Japanese rhythmic gymnast

Hatsune Miyoshi (Japanese: 三好 初音, born 25 June 2009), is a Japanese rhythmic gymnast. She won a gold medal in the all-around team event at the 2025 Rhythmic Gymnastics World Championships in Rio de Janeiro.

==Career==
Miyoshi took up rhythmic gymnastics at the age of 5 at the Kanonji RG club.

=== Junior ===
In 2024, Miyoshi was part of the Japanese junior team alongside Rin Manabe, Yuna Tanaka, Rin Matsuda, Ran Matsuda and Anona Mashima. On May 2-4, the group competed at the 2024 Asian Championships in Tashkent, Uzbekistan. They won bronze medals in all-around, 5 hoops and 10 clubs.

=== Senior ===
In 2025, she joined the main senior group and won a silver medal in the all-around event at the Sofia World Cup. The team also won the silver medal in 5 ribbons and bronze in 3 balls + 2 hoops finals. In July, the team won bronze in 5 ribbons and silver medals in the all-around and 3 balls + 2 hoops events at Milan World Cup. The following week, the team competed at Cluj-Napoca World Challenge Cup, where they took 4th place in the all-around event and 7th place in the 5 ribbons final.
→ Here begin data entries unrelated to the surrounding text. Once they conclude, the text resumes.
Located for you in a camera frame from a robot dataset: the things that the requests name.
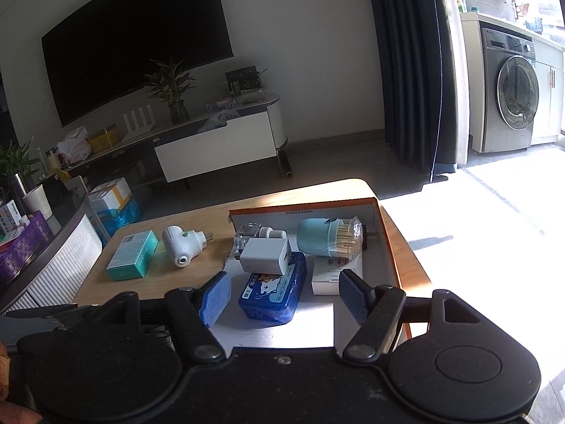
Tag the green plant by table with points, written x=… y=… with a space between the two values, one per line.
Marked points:
x=16 y=159

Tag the white plug-in mosquito heater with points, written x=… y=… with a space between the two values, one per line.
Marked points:
x=183 y=246

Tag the black framed display box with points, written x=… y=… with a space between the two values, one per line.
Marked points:
x=243 y=79

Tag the potted bamboo on TV stand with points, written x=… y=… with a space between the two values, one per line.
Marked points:
x=168 y=83

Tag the dark blue curtain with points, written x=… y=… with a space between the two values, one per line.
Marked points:
x=418 y=82

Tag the white medicine box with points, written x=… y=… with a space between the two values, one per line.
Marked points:
x=9 y=217

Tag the white plastic bag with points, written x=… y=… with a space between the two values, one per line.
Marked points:
x=75 y=147

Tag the round dark-top ribbed table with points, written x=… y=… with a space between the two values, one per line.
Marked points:
x=56 y=271

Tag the white cup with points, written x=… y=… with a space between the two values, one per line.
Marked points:
x=36 y=201

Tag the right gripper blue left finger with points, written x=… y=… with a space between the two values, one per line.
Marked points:
x=213 y=297

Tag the white power adapter box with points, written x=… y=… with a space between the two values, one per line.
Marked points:
x=326 y=273

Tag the blue toothpick holder jar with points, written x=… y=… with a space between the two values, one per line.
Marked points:
x=330 y=237

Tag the large black wall television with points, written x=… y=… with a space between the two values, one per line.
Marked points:
x=106 y=49

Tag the purple storage tray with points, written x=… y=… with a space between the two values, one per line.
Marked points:
x=25 y=248

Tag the white wall charger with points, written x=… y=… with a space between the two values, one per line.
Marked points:
x=268 y=256

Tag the orange white cardboard box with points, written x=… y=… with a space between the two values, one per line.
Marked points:
x=321 y=319

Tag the white TV stand cabinet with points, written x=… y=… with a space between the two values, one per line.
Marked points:
x=251 y=132

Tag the white wifi router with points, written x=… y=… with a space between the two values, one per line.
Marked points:
x=138 y=122

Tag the yellow box on stand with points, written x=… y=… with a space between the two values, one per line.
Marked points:
x=104 y=139

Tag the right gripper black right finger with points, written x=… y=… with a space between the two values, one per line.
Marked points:
x=359 y=297

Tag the blue floss pick case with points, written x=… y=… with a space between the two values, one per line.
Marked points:
x=274 y=299

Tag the silver washing machine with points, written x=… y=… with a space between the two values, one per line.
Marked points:
x=511 y=90

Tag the person's left hand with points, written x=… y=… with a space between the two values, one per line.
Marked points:
x=11 y=413

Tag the teal green carton box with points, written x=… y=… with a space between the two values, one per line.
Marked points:
x=133 y=256

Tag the cardboard parcel with yellow tape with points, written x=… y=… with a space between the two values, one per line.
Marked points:
x=109 y=196

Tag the blue plastic bag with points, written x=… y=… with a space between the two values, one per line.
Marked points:
x=114 y=219
In late August, Miyoshi was selected a member of the Japanese team to the 2025 World Championships in Rio de Janeiro, Brazil alongside Megumi Nishimoto, Ayuka Suzuki, Rinako Inaki and Hisano Taguchi. The team won the gold medal in all-around team event, the country's first. At 16, Miyoshi also became the youngest gold medal winner at the world championships. The team finished 0.3 points in front of Brazil, becoming the first world all-around champions from Asia. They also won the silver medal in the 5 ribbons final, and took 5th place in the 3 balls + 2 hoops final.